Praktik serupa juga terlihat di Kasepuhan Ciptagelar, sebuah komunitas adat Sunda di Jawa Barat yang menjadikan pertanian pro-lingkungan bagian dari sistem sosial dan budaya mereka. Hasilnya bukan hanya ketahanan dan kedaulatan pangan yang terjaga, tapi juga keberlangsungan ritus-ritus kolektif yang menyatukan komunitas. Para perempuan adat berperan penuh dalam seluruh rantai produksi pangan—dari menanam hingga mengolah—seraya memastikan keseimbangan antara kebutuhan manusia dan kelestarian alam.
Mereka juga memegang peran penting dalam spiritualitas dan pelestarian nilai, meski tidak selalu duduk di posisi kepemimpinan formal. Dengan mempraktikkan pertanian organik dan rotasi alami, mereka menjaga keberlanjutan tanpa bergantung pada subsidi pupuk atau benih impor. Pengetahuan lokal yang diwariskan lintas generasi menjadi modal utama, membuktikan bahwa kedaulatan pangan tidak harus dikorbankan demi industrialisasi.
Baca juga: #PerempuanRawatBumi: Menuju Kampung ‘Zero Waste’, Perlawanan Senyap dari Rawageni Depok
Dari gotong royong ke keadilan alam
Lambannya pengesahan RUU Masyarakat Hukum Adat mencerminkan kegagalan negara berbagi kuasa dengan masyarakat adat. Sumber daya alam masih dilihat sebagai komoditas ekonomi, bukan warisan hidup.
Ke depan, diperlukan pembagian kuasa yang adil, bukan dominasi, dengan prinsip gotong royong sebagai fondasi. Itu berarti pertama, harus ada pengakuan hukum kolektif atas tanah dan hutan adat, bukan hanya dalam bentuk sertifikasi individual. Kedua, jaminan keterlibatan perempuan adat dalam penyusunan kebijakan dan pemantauan proyek-proyek negara. Ketiga, adanya mekanisme partisipatif dalam pengambilan keputusan pembangunan yang melibatkan komunitas adat sejak awal, bukan hanya konsultasi formal belaka.
Keempat, moratorium deforestasi sampai ada persetujuan bebas, didahulukan, dan diinformasikan (free, prior and informed consent/FPIC). Kelima, penguatan ekonomi komunitas adat berbasis agroekologi, bukan industrialisasi tanah mereka.
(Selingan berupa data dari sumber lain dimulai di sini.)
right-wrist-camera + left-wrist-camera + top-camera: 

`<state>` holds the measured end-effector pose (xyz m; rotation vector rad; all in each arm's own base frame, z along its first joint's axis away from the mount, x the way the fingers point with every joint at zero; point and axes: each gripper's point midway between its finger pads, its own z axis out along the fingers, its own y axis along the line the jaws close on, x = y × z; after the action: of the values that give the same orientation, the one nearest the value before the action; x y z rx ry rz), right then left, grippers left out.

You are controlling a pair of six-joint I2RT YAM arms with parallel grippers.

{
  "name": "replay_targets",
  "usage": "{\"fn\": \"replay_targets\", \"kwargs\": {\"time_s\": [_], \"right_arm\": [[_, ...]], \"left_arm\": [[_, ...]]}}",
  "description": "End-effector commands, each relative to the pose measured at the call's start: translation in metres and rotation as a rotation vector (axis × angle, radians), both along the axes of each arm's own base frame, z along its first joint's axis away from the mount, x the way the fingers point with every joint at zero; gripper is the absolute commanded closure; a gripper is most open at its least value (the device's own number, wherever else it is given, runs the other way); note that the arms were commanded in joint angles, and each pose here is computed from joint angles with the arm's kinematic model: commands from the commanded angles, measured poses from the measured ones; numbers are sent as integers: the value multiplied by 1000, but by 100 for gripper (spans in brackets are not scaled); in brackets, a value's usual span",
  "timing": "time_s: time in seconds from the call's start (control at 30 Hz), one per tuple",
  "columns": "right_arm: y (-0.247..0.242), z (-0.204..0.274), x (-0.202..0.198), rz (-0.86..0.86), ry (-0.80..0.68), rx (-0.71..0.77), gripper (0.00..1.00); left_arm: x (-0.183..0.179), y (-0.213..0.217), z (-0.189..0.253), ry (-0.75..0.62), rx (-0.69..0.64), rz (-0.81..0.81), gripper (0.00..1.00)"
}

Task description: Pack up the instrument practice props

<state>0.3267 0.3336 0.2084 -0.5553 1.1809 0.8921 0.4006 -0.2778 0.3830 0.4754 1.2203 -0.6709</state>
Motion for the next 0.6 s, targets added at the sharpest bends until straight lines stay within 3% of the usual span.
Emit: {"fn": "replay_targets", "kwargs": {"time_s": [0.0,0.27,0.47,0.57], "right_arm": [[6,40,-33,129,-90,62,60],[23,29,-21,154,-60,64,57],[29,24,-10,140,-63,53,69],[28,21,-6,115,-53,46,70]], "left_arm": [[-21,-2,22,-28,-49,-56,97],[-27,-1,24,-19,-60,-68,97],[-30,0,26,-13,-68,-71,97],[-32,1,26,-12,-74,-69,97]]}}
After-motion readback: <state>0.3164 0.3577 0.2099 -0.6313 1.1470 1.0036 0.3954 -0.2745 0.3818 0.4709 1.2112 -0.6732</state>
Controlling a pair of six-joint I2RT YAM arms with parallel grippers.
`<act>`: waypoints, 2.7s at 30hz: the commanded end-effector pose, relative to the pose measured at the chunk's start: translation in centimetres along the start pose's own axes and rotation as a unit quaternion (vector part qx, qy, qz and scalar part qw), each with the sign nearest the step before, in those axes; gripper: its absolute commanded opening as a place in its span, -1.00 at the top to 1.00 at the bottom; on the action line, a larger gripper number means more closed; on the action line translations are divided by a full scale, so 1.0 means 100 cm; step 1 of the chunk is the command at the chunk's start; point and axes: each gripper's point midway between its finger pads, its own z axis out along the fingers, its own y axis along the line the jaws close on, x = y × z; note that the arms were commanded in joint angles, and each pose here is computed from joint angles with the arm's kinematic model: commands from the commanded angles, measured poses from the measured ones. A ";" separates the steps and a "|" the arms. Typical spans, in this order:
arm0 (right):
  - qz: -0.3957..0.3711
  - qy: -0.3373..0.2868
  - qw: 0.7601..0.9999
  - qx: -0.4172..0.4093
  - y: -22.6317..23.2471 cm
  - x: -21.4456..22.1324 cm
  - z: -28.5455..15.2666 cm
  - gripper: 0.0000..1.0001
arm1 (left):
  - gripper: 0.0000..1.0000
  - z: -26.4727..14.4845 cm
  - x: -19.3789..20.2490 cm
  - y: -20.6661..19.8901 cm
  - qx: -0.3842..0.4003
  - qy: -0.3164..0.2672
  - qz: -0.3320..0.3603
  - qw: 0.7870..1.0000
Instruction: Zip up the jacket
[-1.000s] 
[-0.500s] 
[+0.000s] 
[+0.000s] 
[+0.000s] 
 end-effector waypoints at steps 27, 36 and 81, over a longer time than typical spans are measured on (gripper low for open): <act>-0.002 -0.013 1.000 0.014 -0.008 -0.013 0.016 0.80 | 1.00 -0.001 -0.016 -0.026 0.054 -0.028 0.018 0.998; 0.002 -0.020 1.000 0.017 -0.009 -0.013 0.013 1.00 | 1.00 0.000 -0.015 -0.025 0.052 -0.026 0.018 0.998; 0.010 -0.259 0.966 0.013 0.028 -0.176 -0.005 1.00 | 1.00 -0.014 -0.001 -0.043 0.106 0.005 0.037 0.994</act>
Feminisme Pancasila menegaskan bahwa keadilan bukan kemurahan hati dari penguasa, melainkan pengakuan atas hak yang telah lama diabaikan. RUU Masyarakat Hukum Adat bukan hadiah, melainkan kewajiban negara untuk tidak membungkam komunitas yang selama berabad-abad menjaga “rumah besar” Indonesia.
Baca juga: Yang Kita Pelajari dari Nenengisme dan Revolusi Lingkungan ala Ibu Petani
Perempuan adat bukan objek pembangunan. Mereka adalah subjek sejarah, penjaga benih, air, ritus, dan keseimbangan alam. Mengabaikan mereka berarti mengabaikan masa depan bangsa. UU Masyarakat Hukum Adat adalah ujian moral: apakah negara benar-benar menghormati keberagaman dan cara hidup yang lebih arif, lestari, dan spiritual dibanding sekadar mengejar pertumbuhan ekonomi.
Saatnya belajar dari perempuan adat—dari tanah yang mereka rawat, dari doa yang mereka jaga—karena dari merekalah Indonesia bisa tetap bertahan dan berakar.